Increased completions drove a 1% rise in revenues to £432.2m. Combined with a significant improvement in margins, that saw profit before tax rise 41% to £60.2m. Full year profits are now expected to be at the top end of management expectations.
The Bovis board declared an interim dividend of 10p per share, up 27% on the previous year.
The shares rose 1.6% in early trading.
While other builders were riding high, boosted by a combination of low interest rates and supportive policies such as Help to Buy, Bovis struggled. Rising build costs were paired with a drop in completions and a dramatic decline in build quality.
Enter new CEO Greg FitzGerald, an old hand in the industry with an excellent reputation. He focused on creating a slimmer, slicker and higher quality business, with an emphasis on restoring margins through price growth and build costs. Early results have been promising.
Customer satisfaction and pricing have improved. Efforts to strengthen the balance sheet are showing signs of success as well, and slimming down through asset sales improves return on capital creating the potential for some chunky special dividends.
The shares offer a prospective yield of 9.2%, at the upper end of the sector. That suggests there may be some upside in the share price if all goes to plan, but it takes time to shift a reputation for shoddy building.
Conditions don't get much better for housebuilders than they are at present. But low unemployment, low interest rates and supportive government policy won't continue forever. And worries about the wider housing market have seen the shares come off a bit since the start of the summer.
Should the wider housing market start to creak, Bovis would be squarely in the firing line and that could undermine much of the good work Fitzgerald has done. Still, a debt free balance sheet means the group is better positioned to weather the inevitable downturn and the group certainly looks in far better health than it has in the past. A price to book value that's below many other builders could yet make it an interesting, if higher risk, option for housing investors.
Half Year Results
Completions rose 4% in the first half to 1,580, although average sales prices remained unchanged at £334,700.
The significant improvement in the group's gross margin, which rose from 11.4% to 14.6%, was driven by cost saving initiatives, an increased focus on price and higher margin developments from the land bank. The group has also launched its new Phoenix housing range, where lower build costs should help boost margins.

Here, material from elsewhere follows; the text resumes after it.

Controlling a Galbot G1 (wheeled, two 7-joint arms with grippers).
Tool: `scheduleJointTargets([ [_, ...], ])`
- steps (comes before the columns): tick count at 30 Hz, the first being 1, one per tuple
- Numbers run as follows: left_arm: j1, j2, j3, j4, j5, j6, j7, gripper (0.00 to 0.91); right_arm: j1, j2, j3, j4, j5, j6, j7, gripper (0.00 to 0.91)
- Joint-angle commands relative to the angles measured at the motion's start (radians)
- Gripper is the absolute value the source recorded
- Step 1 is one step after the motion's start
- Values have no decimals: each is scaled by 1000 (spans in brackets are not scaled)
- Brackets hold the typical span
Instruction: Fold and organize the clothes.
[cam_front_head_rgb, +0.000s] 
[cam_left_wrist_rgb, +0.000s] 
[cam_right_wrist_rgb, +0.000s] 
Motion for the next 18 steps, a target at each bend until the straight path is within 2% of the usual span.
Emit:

In the first half of the year the group acquired 828 plots across five developments, including 167 from the strategic land bank. The land acquired so far this year is expected to deliver a gross margin of at least 26%.
The group finished the period with 16,107 consented plots in the land bank - 16.7% below this time last year - following the creation of joint ventures at Sherford and Wellingford.
Customer satisfaction continues to trend well above 80%, with 36% of buyers making use of the Help to Buy scheme.
The group finished the period with net cash of £42.8m (2017: net debt of £32.4m), boosted by a decline in part exchange agreements.
Unless otherwise stated estimates, including prospective yields, are a consensus of analyst forecasts provided by Thomson Reuters. These estimates are not a reliable indicator of future performance.